TASK BRIEF: Write the listing out again, exactly as it reads below.

DATA PROVIDED:
══════
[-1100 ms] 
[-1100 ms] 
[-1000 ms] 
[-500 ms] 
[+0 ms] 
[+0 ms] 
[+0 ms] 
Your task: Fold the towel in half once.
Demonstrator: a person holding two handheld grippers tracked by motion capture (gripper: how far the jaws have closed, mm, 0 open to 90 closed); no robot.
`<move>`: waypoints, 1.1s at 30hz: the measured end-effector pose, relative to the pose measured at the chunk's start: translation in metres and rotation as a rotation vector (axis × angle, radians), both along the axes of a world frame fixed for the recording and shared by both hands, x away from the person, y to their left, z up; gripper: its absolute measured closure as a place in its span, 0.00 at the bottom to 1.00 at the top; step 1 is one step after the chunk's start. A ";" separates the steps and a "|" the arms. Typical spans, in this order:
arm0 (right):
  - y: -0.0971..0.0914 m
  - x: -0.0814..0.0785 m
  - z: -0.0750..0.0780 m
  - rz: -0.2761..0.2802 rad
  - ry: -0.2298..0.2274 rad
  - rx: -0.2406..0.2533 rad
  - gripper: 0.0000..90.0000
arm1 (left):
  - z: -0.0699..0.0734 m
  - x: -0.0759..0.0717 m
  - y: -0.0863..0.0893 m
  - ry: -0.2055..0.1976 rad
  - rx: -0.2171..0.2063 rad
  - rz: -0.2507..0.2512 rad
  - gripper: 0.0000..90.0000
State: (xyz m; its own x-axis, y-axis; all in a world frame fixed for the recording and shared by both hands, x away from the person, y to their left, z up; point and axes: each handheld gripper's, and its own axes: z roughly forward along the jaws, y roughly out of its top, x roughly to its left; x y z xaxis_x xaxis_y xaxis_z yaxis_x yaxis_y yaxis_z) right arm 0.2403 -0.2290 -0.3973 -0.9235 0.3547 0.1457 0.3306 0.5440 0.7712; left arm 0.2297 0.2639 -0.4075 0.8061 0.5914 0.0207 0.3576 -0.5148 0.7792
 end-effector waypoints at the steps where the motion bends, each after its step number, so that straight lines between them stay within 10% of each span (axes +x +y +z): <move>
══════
SOLVED PROBLEM:
[-1100 ms] 
[-1100 ms] 
[-1000 ms] 
[-500 ms] 
[+0 ms] 
[+0 ms] 
[+0 ms] 
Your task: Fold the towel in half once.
Demonstrator: a person holding two handheld grippers tracked by motion capture (gripper: how far the jaws have closed, mm, 0 open to 90 closed); no robot.
`<move>`: waypoints, 1.1s at 30hz: the measured end-effector pose, relative to the pose measured at the chunk's start: translation in metres and rotation as a rotation vector (axis × angle, radians), both along the axes of a world frame fixed for the recording and shared by both hands, x away from the person, y to their left, z up; gripper: its absolute measured closure as a place in its span, 0.00 at the bottom to 1.00 at the top; step 1 is one step after the chunk's start. A ";" separates the steps and a "|" the arms. Typical spans, in this order:
arm0 (right):
  - y: -0.0971..0.0914 m
  - x: -0.0814..0.0785 m
  - z: -0.0750..0.0780 m
  - rz: -0.2761..0.2802 rad
  - ry: -0.2298..0.2274 rad
  - rx: -0.2406..0.2533 rad
  - gripper: 0.0000..90.0000
arm1 (left):
  - z: -0.0699..0.0734 m
  - x: -0.0759..0.0717 m
  - y: -0.0863..0.0893 m
  - ry: -0.2055..0.1976 rad
  - rx: -0.2171..0.2063 rad
  - rz: -0.2507..0.2512 rad
  - gripper: 0.0000..90.0000
State: (xyz m; its own x-axis, y-axis; all in a world frame fixed for the recording and shared by both hands, x away from the person, y to their left, z up; point and axes: each handheld gripper's, and its own axes: z roughly forward along the jaws, y roughly out of its top, x roughly to its left; x y z xaxis_x xaxis_y xaxis_z yaxis_x yaxis_y yaxis_z) right arm 0.2403 -0.2290 -0.3973 -0.9235 0.3547 0.1457 0.3306 0.5440 0.7712; left arm 0.2297 0.2639 -0.4075 0.8061 0.5914 0.0207 0.3576 -0.5148 0.7792
 end-effector waypoints at the steps where the motion bends, each after its step number, so that straight lines between them stay within 10% of each span (axes +x +y +z): <move>

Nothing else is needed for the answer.